We have trouble locating flat number 32, the scene of female 40 assault/lacerations/ dangerous body area. It's dark, it's late, we're transparent with fatigue. Eventually we figure out that all the even numbers must be located round the side of the flats that face the street. The flat we want is a few buildings back, so I reverse into a convenient parking bay. I press the KRS button - which allows the engine to keep running even though you take the key with you - and follow Rae up the path to the hidden door.
She knocks, waits, knocks again.
Eventually a bolt is drawn back and the door opens a crack. A woman peers out from the harshly lit interior, holding a blood-spotted kitchen towel to her forehead.
'Oh. You.' She sounds disappointed.
'Come in.' She shuffles back to the sofa, sits down, and picks her cigarette back up from the ashtray. She makes no dabbing motions at the wound on her head; it's as if her left hand is frozen there. But there is so little blood, either on the kitchen towel or on her T-shirt - one penny-sized spot on the right shoulder - that I think the wound cannot be serious.
'Could you put that out, please?', Rae says.
'What? Really? Oh.' Her face crumples along with the cigarette. 'What's next?'
This is peculiar. I feel like a policeman. I self-consciously uncross my arms.
'I don't know,' says Rae, 'You tell us. I mean - you called us, didn't you?'
The woman nods. I exchange a look with Rae.
'First things first,' Rae goes on. 'What's your name?'
'Lynette.'
'OK, Lynette. Now, can you tell us what's happened tonight?'
I glance around the room. From the sofa Lynette faces a TV/video combination crammed precariously onto a maple-veneer stand along with a cluster of videos whose titles have been writtten and crossed out a number of times; a bad painting of a ship on one wall; an oval mirror on another, and then a beaded curtain separating the living room from the kitchen area. Another door leads off, presumably into a bedroom and bathroom. The whole is no bigger than a generous hotel room, and is just as anonymously furnished.
Lynette purses her lips. In her baggy brown T-shirt and her saggy cream trousers she sits on the sofa like a badly drawn bear. We wait for the story.
'A man came round. He wanted me to pay him the money I owe, but when I told him I didn't have it he punched me in the head. He said if I didn't have it when he came by again tomorrow he'd put all my windows in.' A pause, then she adds: 'And then break my legs with a brick.'
'When did this happen?'
'I don't know. An hour ago, I suppose.'
'Did you call the police?'
'No. I couldn't. He took the SIM card out of my phone.'
'Couldn't you have gone next door and asked them for help?'
'I didn't want to bother them.' Lynette reaches for another cigarette, and then draws her hand back slowly. I want to ask her how she called for the ambulance, but for some reason I don't. 'Anyway,' she continues, 'I know this is all to do with that stupid package I found when I moved in here. Letters and such. Drugs.
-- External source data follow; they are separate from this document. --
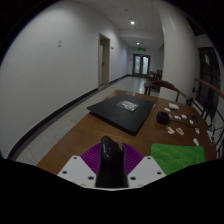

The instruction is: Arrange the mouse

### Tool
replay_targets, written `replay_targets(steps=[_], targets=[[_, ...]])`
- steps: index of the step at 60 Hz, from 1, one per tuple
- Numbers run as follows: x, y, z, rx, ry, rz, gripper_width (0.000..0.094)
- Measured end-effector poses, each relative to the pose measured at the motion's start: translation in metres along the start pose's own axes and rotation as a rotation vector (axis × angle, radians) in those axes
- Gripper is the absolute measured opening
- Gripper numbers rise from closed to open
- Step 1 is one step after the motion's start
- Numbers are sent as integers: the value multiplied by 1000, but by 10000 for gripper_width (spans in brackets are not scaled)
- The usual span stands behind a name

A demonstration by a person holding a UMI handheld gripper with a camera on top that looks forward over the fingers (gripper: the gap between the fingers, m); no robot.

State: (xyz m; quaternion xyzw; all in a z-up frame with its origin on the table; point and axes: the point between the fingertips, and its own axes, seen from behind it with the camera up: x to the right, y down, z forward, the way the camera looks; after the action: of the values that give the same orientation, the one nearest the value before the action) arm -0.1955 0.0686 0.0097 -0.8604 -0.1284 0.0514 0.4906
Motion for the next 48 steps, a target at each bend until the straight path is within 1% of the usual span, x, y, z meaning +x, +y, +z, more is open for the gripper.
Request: replay_targets(steps=[4, 5, 7, 11, 12, 13, 17, 19, 23, 26, 29, 31, 34, 42, 46, 48], targets=[[11, -2, 4, 24, -37, 15, 299], [-4, -8, -6, 38, -41, 5, 298], [1, -18, -12, 76, -41, -28, 291], [24, -47, -33, 176, -7, -83, 282], [18, -64, -48, 196, 1, -89, 280], [16, -66, -60, 218, 7, -94, 278], [50, -91, -92, 298, 30, -71, 273], [74, -99, -103, 325, 58, -43, 272], [106, -108, -133, 341, 137, -19, 273], [146, -91, -132, 323, 193, -6, 273], [179, -59, -122, 262, 235, 23, 271], [184, -40, -126, 211, 253, 41, 274], [204, -13, -112, 152, 279, 58, 273], [227, 43, -93, 40, 343, 41, 273], [229, 60, -86, -2, 346, 71, 275], [230, 59, -86, 15, 343, 88, 275]])
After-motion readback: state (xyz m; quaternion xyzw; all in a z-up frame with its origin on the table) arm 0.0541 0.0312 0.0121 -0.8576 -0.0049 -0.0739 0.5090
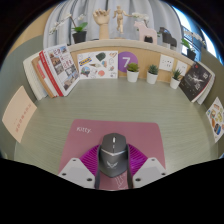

I threw them all away but they won't believe me.'
'Well - let's have a look at your head, Lynette.' She peels away the kitchen towel.
There, in the middle of her forehead, is an extraordinary L-shaped incision. Full thickness, its puckered edges can be moved apart to reveal the skull beneath. There is very little blood from the wound, now, though it must have bled considerably when it was made. And it would seem by its condition to have been made longer than an hour ago.
'Lynette - this is quite a wound you have here. I'm afraid you're going to need a trip to hospital to have it sewn up. Tell us how you came by it again? Did the guy have a knife on him or something?'
'No. Just his fist. I was getting up from the sofa and he punched me back down. He had a big gold ring on, I think.'
'Janet - I have to ask you a few things. Have you been drinking tonight?'
'No.'
'Okay. And are you on any medication?'
'Not really. I have some mental health issues, I'll admit. I don't see any sense in lying about these things. So I do take a few things for that. I've got a list somewhere.'
'And have you taken any recreational drugs tonight?'
'Oh. I suppose you saw the pipe, then.'
'No. I didn't see any pipe. I just have to ask these things as we need to know all the facts so we can treat you appropriately.'
'Well, I'll admit that I am a user. I have had a bit of a drug problem in the past, I may as well admit, but nothing serious. When they stitch this up - will I have a scar?'
'I think you probably will,' says Rae, 'Like Harry Potter - a little lightning stroke there.'
Lynette is impassive. She does not seem to know Harry Potter. She sighs, and begins hauling herself up from the sofa. She stuffs her pockets with her tobacco and lighter and purse.
'Let's get going,' she says.
'Will you be reporting this to the police?', says Rae, taking her arm as she stumbles towards the door.